Problem statement: Your answer should be the number of lines in the listing that hold the string "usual", with no other words.
=====
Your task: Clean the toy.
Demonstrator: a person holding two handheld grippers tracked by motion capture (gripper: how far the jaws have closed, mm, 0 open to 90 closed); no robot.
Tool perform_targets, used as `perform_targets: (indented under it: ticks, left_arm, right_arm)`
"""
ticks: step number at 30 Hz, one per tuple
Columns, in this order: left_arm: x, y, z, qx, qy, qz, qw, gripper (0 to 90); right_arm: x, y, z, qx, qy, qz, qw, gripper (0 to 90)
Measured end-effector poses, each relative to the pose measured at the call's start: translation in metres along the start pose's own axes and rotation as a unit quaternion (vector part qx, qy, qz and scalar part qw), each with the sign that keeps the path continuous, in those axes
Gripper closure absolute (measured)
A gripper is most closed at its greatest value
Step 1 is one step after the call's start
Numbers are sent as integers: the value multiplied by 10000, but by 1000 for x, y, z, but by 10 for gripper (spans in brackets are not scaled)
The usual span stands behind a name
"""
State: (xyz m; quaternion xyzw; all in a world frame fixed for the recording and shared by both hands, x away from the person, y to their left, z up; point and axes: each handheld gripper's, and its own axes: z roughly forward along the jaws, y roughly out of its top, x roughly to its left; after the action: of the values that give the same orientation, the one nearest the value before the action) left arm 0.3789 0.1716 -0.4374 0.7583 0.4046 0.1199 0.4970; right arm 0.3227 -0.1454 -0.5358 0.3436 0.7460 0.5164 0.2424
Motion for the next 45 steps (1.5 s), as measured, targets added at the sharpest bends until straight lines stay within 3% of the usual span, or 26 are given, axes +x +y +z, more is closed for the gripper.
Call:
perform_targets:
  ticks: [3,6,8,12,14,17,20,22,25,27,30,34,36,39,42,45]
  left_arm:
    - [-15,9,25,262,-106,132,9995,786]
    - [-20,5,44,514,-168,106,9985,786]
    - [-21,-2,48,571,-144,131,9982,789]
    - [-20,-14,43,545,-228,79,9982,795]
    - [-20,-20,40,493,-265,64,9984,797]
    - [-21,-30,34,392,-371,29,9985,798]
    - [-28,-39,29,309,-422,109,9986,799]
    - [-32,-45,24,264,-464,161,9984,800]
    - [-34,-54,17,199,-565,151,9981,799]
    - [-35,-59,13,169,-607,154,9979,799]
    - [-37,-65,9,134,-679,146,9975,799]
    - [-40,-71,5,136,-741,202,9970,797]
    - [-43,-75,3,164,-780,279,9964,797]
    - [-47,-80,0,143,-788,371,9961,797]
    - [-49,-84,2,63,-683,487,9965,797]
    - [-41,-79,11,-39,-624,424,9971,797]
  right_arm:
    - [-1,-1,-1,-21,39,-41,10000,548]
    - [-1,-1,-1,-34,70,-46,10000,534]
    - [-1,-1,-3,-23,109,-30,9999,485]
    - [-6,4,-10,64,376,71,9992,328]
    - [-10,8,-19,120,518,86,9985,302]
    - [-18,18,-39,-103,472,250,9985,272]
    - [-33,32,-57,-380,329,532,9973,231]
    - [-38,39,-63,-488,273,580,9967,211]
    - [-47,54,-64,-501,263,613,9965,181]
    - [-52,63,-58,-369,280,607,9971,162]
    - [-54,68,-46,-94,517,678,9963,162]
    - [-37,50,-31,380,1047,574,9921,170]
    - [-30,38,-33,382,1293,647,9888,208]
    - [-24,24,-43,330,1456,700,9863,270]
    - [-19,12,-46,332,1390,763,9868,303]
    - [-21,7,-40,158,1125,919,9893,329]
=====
Solution: 2